It’s crucial to keep a balance between input and output when it comes to creativity; I’ve had to consciously step away from the keyboard and spend time reading. I do a great deal of work – study, writing, painting – around the psychological intersection of spirituality and science, so much of my reading crosses those boundaries. My book club’s been reading one book for over a year now: Gödel, Escher, Bach: An Eternal Golden Braid by Douglas R. Hofstadter. It’s pretty dense, convoluted, and fascinating. I’m telling you here about books I love so much I’ve bought them more than once:

The Akhmatova Journals – Lydia Chukovskaya.

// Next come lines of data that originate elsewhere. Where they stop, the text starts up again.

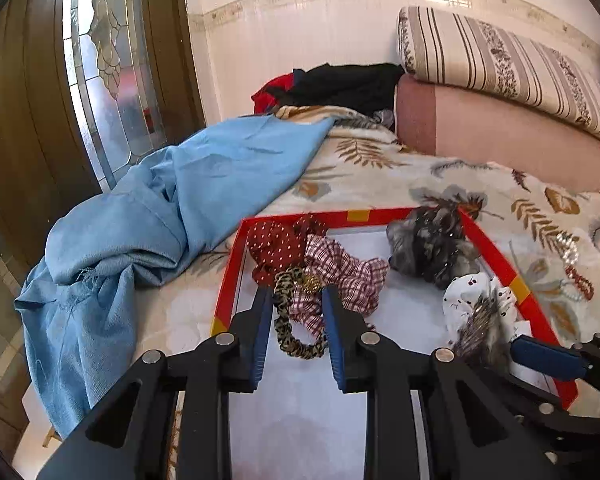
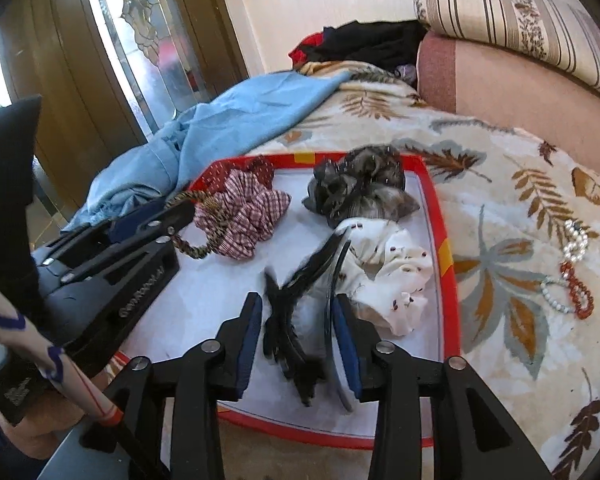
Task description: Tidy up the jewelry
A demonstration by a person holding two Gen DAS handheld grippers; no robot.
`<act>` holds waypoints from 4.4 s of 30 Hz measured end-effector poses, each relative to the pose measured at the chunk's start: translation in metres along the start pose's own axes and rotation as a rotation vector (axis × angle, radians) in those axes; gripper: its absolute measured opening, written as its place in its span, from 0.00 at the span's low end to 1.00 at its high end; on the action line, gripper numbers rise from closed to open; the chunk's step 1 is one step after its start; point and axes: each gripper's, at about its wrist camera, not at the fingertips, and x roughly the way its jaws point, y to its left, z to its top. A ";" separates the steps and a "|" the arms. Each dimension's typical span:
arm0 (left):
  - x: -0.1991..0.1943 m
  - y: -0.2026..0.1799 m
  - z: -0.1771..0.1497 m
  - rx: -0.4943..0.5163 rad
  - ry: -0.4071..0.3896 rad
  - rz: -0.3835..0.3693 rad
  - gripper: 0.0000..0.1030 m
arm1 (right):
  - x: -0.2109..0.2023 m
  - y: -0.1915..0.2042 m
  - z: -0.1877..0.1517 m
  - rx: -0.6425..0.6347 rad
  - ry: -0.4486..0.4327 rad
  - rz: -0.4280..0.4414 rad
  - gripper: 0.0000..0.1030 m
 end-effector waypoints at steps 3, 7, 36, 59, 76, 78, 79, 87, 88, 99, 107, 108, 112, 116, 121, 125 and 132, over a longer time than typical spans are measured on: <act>-0.005 0.001 0.002 -0.016 -0.027 -0.002 0.32 | -0.013 -0.002 0.002 0.006 -0.030 0.007 0.42; -0.008 0.003 0.004 -0.037 -0.047 -0.004 0.33 | -0.032 -0.009 0.004 0.033 -0.068 0.013 0.42; -0.049 -0.141 0.013 0.124 -0.028 -0.345 0.48 | -0.143 -0.245 -0.062 0.469 -0.115 -0.175 0.47; 0.086 -0.288 0.013 0.184 0.443 -0.525 0.19 | -0.190 -0.279 -0.058 0.588 -0.256 -0.092 0.53; -0.056 -0.232 -0.028 0.182 0.308 -0.812 0.05 | -0.153 -0.277 -0.055 0.549 -0.175 -0.102 0.53; -0.055 -0.226 -0.022 0.187 0.246 -0.775 0.05 | -0.138 -0.273 -0.050 0.526 -0.146 -0.087 0.53; -0.054 -0.222 -0.021 0.180 0.238 -0.773 0.05 | -0.126 -0.269 -0.045 0.506 -0.123 -0.079 0.53; -0.045 -0.216 -0.017 0.187 0.203 -0.753 0.05 | -0.046 -0.244 -0.020 0.335 0.024 -0.101 0.42; -0.044 -0.216 -0.017 0.189 0.205 -0.751 0.05 | -0.040 -0.241 -0.019 0.317 0.036 -0.117 0.42; -0.036 -0.222 -0.025 0.201 0.209 -0.721 0.05 | -0.025 -0.236 -0.019 0.186 0.089 -0.217 0.01; -0.034 -0.221 -0.026 0.191 0.213 -0.717 0.05 | -0.033 -0.233 -0.013 0.201 0.073 -0.157 0.02; -0.034 -0.221 -0.026 0.191 0.216 -0.721 0.05 | -0.027 -0.233 -0.012 0.201 0.083 -0.161 0.02; -0.034 -0.221 -0.025 0.193 0.215 -0.727 0.05 | -0.004 -0.234 -0.007 0.166 0.131 -0.175 0.02; -0.033 -0.220 -0.025 0.193 0.216 -0.723 0.05 | 0.012 -0.234 0.004 0.124 0.159 -0.193 0.02; -0.033 -0.220 -0.024 0.191 0.210 -0.721 0.05 | -0.007 -0.247 -0.004 0.268 0.133 -0.066 0.00; -0.040 -0.220 -0.024 0.211 0.168 -0.709 0.05 | -0.057 -0.252 -0.013 0.371 0.029 0.034 0.00; -0.043 -0.218 -0.025 0.208 0.151 -0.696 0.05 | -0.097 -0.233 -0.009 0.289 -0.040 -0.064 0.01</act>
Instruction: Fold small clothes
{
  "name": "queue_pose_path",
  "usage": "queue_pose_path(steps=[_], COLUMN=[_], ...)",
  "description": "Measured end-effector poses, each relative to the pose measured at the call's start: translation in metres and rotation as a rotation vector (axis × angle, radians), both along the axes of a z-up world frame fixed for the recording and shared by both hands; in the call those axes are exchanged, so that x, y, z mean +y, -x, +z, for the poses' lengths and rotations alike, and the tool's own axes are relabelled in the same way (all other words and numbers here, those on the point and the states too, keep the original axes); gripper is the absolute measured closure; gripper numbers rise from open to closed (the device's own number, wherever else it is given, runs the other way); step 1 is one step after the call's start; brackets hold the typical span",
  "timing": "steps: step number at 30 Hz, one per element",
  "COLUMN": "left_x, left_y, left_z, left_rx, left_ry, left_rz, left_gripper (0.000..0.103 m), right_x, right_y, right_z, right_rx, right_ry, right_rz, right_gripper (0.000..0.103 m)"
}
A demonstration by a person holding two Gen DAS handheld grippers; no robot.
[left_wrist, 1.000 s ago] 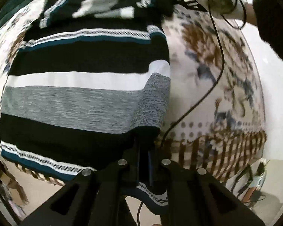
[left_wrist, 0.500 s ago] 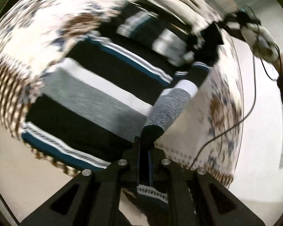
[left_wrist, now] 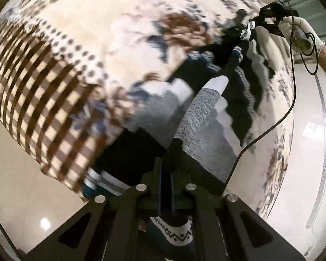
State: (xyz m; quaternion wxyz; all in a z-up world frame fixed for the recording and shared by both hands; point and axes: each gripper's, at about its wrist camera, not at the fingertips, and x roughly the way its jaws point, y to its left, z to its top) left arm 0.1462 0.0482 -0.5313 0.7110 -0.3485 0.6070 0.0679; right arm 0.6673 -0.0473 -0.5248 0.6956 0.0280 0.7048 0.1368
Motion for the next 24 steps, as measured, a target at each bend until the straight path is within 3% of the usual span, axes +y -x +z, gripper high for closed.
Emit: queue_pose_path(steps=[5,6,7,8,9,10,11,13,17,18,19,20,24], left_x=[0.022,0.025,0.031,0.035,0.039,0.044,0.047,0.047,0.031,0.027,0.022,0.019,0.012], left_y=[0.001,0.003,0.005,0.007,0.010,0.014,0.018,0.023,0.021,0.020,0.018,0.016,0.017], left_z=[-0.044,-0.049,-0.055,-0.058,-0.060,-0.060,-0.059,-0.057,-0.061,-0.058,-0.055,-0.054,-0.044], left_rx=[0.054,0.067,0.081,0.090,0.102,0.094,0.076,0.074,0.115,0.116,0.112,0.120,0.115], left_ry=[0.071,0.077,0.097,0.113,0.129,0.165,0.194,0.205,0.160,0.124,0.090,0.074,0.023], left_rz=[-0.021,-0.023,-0.023,-0.021,-0.017,-0.006,0.000,-0.019,-0.104,-0.119,-0.143,-0.158,-0.161], left_gripper=[0.098,0.094,0.092,0.087,0.075,0.070,0.066,0.044,0.046,0.053,0.079,0.089,0.092], right_x=[0.026,0.023,0.019,0.015,0.010,0.004,-0.007,-0.030,-0.090,-0.103,-0.119,-0.131,-0.163], right_y=[0.010,0.013,0.019,0.026,0.037,0.053,0.074,0.126,0.244,0.275,0.315,0.343,0.453], right_z=[-0.048,-0.051,-0.050,-0.047,-0.043,-0.035,-0.026,-0.011,-0.021,-0.030,-0.044,-0.055,-0.108], right_rx=[0.039,0.050,0.058,0.064,0.073,0.079,0.075,0.069,0.166,0.208,0.271,0.322,0.526], right_ry=[0.050,0.044,0.028,0.009,-0.014,-0.039,-0.058,-0.041,-0.002,0.012,0.022,0.015,-0.066], right_rz=[-0.019,-0.030,-0.034,-0.023,-0.002,0.019,0.045,0.106,0.101,0.090,0.064,0.036,-0.100], right_gripper=[0.099,0.094,0.082,0.073,0.056,0.050,0.049,0.047,0.044,0.044,0.044,0.044,0.047])
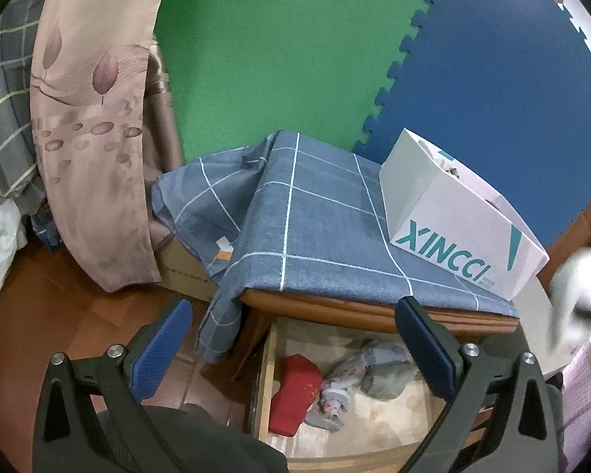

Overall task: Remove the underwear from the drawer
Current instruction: 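Carry the white sock with the right gripper and release it into the shoebox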

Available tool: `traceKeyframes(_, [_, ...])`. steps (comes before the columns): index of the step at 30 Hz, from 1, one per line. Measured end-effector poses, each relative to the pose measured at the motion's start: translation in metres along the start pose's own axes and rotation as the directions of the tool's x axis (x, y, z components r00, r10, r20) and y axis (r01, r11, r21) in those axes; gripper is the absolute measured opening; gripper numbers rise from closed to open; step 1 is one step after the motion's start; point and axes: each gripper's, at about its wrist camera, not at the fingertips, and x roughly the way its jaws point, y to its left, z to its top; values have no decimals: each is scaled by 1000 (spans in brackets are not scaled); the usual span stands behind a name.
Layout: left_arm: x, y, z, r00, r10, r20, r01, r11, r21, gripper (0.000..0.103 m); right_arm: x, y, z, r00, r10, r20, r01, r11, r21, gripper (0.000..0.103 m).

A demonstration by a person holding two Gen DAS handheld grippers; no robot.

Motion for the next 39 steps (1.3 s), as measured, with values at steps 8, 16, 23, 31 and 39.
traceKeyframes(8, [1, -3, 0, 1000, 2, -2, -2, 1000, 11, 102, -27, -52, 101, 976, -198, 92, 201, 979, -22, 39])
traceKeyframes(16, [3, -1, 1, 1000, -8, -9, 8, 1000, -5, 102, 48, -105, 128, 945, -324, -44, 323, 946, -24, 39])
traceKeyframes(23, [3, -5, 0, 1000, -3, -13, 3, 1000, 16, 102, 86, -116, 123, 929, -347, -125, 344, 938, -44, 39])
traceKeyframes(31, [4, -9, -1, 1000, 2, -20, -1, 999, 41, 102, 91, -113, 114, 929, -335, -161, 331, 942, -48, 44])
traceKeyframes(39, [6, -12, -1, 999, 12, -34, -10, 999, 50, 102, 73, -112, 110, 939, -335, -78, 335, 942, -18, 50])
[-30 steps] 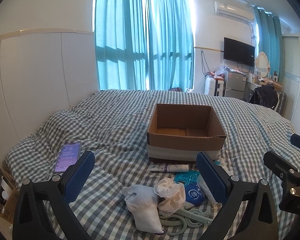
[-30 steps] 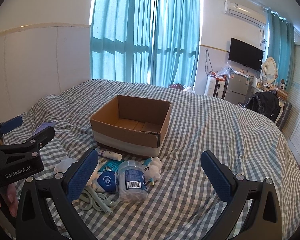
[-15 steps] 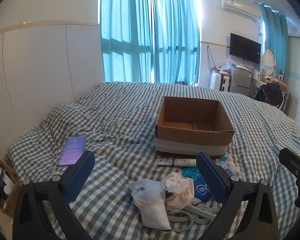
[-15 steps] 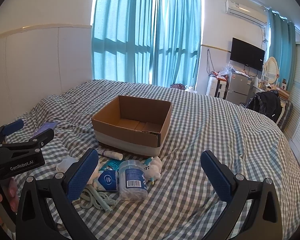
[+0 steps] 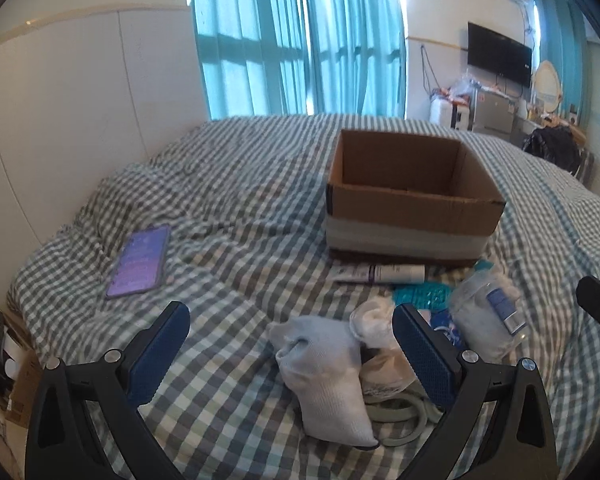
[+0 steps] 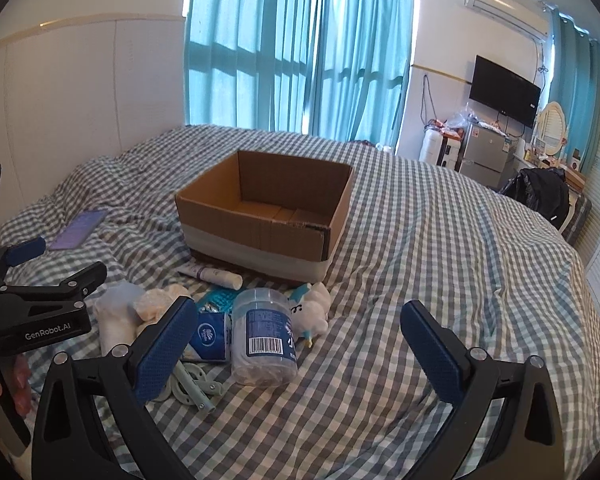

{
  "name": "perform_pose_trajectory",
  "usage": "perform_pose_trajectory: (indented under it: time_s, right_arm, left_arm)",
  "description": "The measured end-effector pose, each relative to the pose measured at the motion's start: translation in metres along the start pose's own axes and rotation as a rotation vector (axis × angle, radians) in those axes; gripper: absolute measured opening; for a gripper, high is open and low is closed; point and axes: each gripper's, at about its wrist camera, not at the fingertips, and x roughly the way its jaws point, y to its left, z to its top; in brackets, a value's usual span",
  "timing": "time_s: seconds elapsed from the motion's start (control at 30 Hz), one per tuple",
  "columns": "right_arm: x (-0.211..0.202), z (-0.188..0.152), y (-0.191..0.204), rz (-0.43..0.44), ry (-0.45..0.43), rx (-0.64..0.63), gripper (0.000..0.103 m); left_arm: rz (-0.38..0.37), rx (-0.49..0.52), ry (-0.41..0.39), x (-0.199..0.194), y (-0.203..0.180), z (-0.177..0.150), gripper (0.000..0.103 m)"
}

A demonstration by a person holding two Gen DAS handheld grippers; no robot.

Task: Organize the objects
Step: 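Grasp the white mesh bundle with left gripper while right grasps the clear jar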

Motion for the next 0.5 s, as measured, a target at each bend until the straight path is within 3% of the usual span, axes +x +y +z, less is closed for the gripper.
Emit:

This is an historical chronicle of friendship between two literary women in Stalinist Russia.

The Short Cut – Ennio Flaiano. Published in 1950, this is a fictional account of an Italian soldier in occupied Ethiopia ca. 1935. I learned things about twisting plots from this book.

Robert Frost on Writing – Already terrified of his poetry, I fell in love for his cantankerous words to editors, writers, people he just felt obligated to set straight.

Beowulf – J.R.R. Tolkien translation. I read every version I can find; this is far and away my favorite.

The Diary of Frida Kahlo – It’s translated into English in the back, if you need to know. I love it for the visual power but occasionally look up the meanings.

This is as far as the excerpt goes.